● TASK BRIEF
Copy the data that follows exactly. Include no pictures.

● SOURCE DATA

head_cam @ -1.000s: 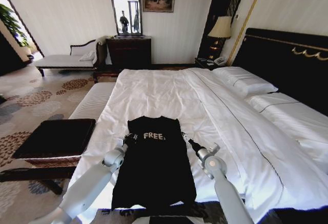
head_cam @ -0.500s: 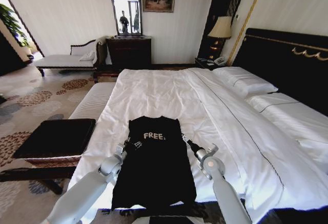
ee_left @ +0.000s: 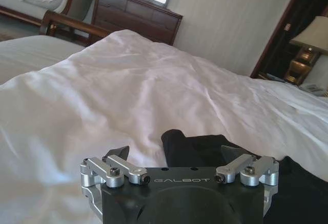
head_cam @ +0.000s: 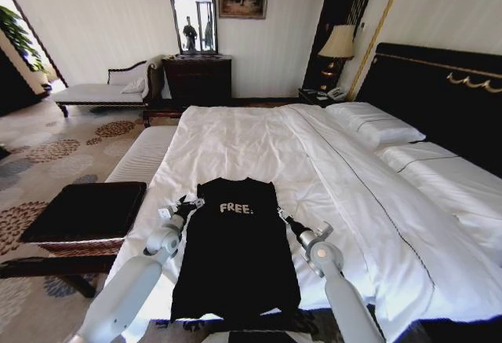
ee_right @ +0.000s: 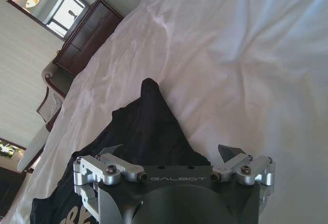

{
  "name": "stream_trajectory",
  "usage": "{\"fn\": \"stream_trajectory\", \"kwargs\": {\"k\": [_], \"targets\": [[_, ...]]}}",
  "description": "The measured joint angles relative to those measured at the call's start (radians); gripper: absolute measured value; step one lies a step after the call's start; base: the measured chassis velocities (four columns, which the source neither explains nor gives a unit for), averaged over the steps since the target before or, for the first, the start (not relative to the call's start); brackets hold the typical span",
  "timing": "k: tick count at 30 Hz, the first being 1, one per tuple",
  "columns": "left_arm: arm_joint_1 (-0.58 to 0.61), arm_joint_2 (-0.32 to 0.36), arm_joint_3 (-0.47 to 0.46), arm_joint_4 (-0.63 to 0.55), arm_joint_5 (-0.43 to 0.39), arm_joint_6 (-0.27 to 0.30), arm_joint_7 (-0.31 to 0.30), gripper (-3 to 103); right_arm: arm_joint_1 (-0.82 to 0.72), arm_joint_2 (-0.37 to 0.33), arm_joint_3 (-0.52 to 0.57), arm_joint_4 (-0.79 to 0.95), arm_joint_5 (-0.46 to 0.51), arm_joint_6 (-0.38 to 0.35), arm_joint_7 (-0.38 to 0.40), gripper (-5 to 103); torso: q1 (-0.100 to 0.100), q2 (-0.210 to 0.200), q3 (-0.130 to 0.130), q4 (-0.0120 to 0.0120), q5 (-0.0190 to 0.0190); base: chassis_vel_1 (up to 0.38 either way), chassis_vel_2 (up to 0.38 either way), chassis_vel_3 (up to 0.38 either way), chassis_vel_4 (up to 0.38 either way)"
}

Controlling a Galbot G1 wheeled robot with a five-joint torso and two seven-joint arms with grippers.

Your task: Fold the clothes on the bed and place them into the basket.

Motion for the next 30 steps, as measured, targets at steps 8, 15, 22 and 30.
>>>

● EXPECTED ANSWER
head_cam @ -1.000s: 
head_cam @ -0.500s: 
ee_left @ +0.000s: 
head_cam @ +0.000s: 
ee_right @ +0.000s: 

{
  "name": "stream_trajectory",
  "usage": "{\"fn\": \"stream_trajectory\", \"kwargs\": {\"k\": [_], \"targets\": [[_, ...]]}}",
  "description": "The measured joint angles relative to those measured at the call's start (radians); gripper: absolute measured value; step one lies a step after the call's start; base: the measured chassis velocities (four columns, which the source neither explains nor gives a unit for), averaged over the steps since the target before or, for the first, the start (not relative to the call's start); brackets hold the typical span",
  "timing": "k: tick count at 30 Hz, the first being 1, one per tuple",
  "columns": "left_arm: arm_joint_1 (-0.58 to 0.61), arm_joint_2 (-0.32 to 0.36), arm_joint_3 (-0.47 to 0.46), arm_joint_4 (-0.63 to 0.55), arm_joint_5 (-0.43 to 0.39), arm_joint_6 (-0.27 to 0.30), arm_joint_7 (-0.31 to 0.30), gripper (-3 to 103); right_arm: arm_joint_1 (-0.82 to 0.72), arm_joint_2 (-0.37 to 0.33), arm_joint_3 (-0.52 to 0.57), arm_joint_4 (-0.79 to 0.95), arm_joint_5 (-0.46 to 0.51), arm_joint_6 (-0.38 to 0.35), arm_joint_7 (-0.38 to 0.40), gripper (-5 to 103); torso: q1 (-0.100 to 0.100), q2 (-0.210 to 0.200), q3 (-0.130 to 0.130), q4 (-0.0120 to 0.0120), q5 (-0.0190 to 0.0190); base: chassis_vel_1 (up to 0.38 either way), chassis_vel_2 (up to 0.38 either way), chassis_vel_3 (up to 0.38 either way), chassis_vel_4 (up to 0.38 either way)"
}

Controlling a Galbot G1 wheeled robot with a five-joint torso and two seven-joint arms with grippers.

Your task: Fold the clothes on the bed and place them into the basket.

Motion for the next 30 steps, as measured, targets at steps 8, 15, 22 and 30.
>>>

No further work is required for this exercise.